**Directions for this task**
Transcribe the lines below exactly. No image belongs in the transcription.

**Dataset extract**
━━━━━━━━━━━━━━━━━━━━━━━━━━━━━━

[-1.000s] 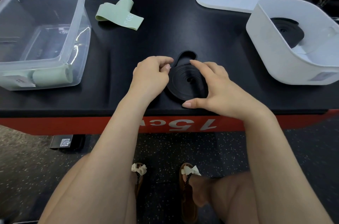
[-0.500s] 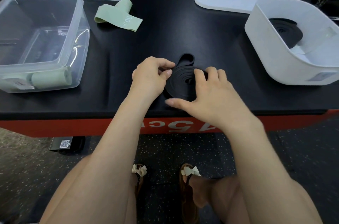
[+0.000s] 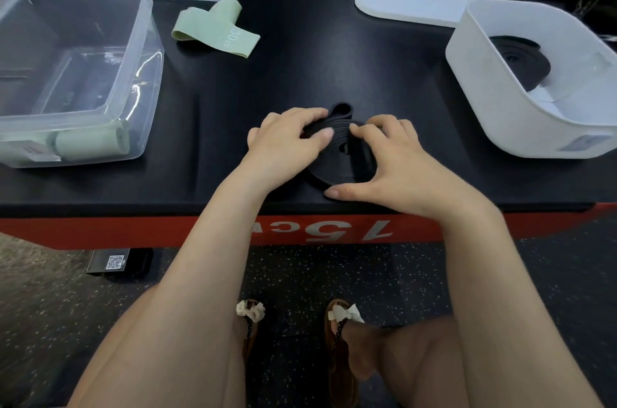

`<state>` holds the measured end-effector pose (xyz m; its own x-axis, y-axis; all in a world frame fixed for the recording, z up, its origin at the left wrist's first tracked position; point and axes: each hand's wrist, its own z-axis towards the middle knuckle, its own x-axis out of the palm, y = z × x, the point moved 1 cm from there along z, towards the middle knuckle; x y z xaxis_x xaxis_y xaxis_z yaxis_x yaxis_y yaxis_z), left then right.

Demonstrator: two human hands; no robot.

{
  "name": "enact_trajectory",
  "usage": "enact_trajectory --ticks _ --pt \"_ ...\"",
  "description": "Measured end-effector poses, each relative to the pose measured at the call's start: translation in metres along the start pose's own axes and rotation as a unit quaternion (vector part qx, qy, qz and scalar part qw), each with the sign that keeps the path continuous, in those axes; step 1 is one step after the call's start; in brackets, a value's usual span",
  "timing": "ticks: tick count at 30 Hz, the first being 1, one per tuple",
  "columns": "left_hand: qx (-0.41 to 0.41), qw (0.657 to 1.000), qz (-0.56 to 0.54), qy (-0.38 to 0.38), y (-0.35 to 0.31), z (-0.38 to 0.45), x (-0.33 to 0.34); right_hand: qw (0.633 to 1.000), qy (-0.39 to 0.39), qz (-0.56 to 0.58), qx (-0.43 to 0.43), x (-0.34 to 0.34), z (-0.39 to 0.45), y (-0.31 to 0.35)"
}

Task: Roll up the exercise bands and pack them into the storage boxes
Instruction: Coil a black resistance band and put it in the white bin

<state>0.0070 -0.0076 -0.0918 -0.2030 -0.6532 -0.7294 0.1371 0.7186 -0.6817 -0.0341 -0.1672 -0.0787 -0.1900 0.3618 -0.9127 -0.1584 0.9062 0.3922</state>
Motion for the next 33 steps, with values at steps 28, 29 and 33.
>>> enact_trajectory --ticks 28,29,33 --pt "-0.002 0.999 -0.051 0.003 -0.001 -0.002 0.004 0.997 0.044 0.018 -0.054 -0.014 0.012 -0.018" --pt "-0.007 0.999 -0.049 -0.001 -0.001 -0.002 0.004 0.998 0.041 0.019 -0.054 -0.013 0.012 -0.018" --pt "-0.024 0.999 -0.028 -0.009 -0.001 -0.003 0.004 0.998 0.028 0.023 -0.052 -0.010 0.008 -0.017"
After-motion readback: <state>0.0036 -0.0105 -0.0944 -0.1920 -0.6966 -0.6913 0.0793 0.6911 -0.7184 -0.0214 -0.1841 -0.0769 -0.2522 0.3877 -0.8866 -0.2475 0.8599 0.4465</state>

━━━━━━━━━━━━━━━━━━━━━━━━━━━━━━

**The answer**
[-1.000s] 
[-0.500s] 
[+0.000s] 

`<state>` holds the measured end-effector pose (xyz m; its own x-axis, y-axis; all in a world frame fixed for the recording, z up, its origin at the left wrist's first tracked position; point and axes: each hand's wrist, its own z-axis towards the middle knuckle, its own x-axis out of the palm, y = z × x, the point moved 1 cm from there along z, towards the middle knuckle; x y z xaxis_x xaxis_y xaxis_z yaxis_x yaxis_y yaxis_z), left then right.

Demonstrator: two human hands; no robot.

{
  "name": "enact_trajectory",
  "usage": "enact_trajectory --ticks _ --pt \"_ ...\"",
  "description": "Measured end-effector poses, each relative to the pose measured at the call's start: translation in metres along the start pose's own axes and rotation as a unit quaternion (vector part qx, qy, qz and scalar part qw), each with the sign that keeps the path continuous, in those axes; step 1 is one step after the call's start; in brackets, a value's usual span",
  "timing": "ticks: tick count at 30 Hz, the first being 1, one per tuple",
  "columns": "left_hand: qx (-0.41 to 0.41), qw (0.657 to 1.000), qz (-0.56 to 0.54), qy (-0.38 to 0.38), y (-0.35 to 0.31), z (-0.38 to 0.45), x (-0.33 to 0.34); right_hand: qw (0.633 to 1.000), qy (-0.39 to 0.39), qz (-0.56 to 0.58), qx (-0.43 to 0.43), x (-0.34 to 0.34), z (-0.39 to 0.45), y (-0.31 to 0.35)"
}

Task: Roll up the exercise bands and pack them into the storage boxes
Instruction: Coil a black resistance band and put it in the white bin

<state>0.0070 -0.0076 -0.0918 -0.2030 -0.6532 -0.7294 0.1371 0.7186 -0.6817 -0.0341 -0.1672 -0.0787 -0.1900 0.3618 -0.9127 -0.1584 0.9062 0.3922</state>
Motion for the next 33 steps, with values at steps 28, 29 and 33.
>>> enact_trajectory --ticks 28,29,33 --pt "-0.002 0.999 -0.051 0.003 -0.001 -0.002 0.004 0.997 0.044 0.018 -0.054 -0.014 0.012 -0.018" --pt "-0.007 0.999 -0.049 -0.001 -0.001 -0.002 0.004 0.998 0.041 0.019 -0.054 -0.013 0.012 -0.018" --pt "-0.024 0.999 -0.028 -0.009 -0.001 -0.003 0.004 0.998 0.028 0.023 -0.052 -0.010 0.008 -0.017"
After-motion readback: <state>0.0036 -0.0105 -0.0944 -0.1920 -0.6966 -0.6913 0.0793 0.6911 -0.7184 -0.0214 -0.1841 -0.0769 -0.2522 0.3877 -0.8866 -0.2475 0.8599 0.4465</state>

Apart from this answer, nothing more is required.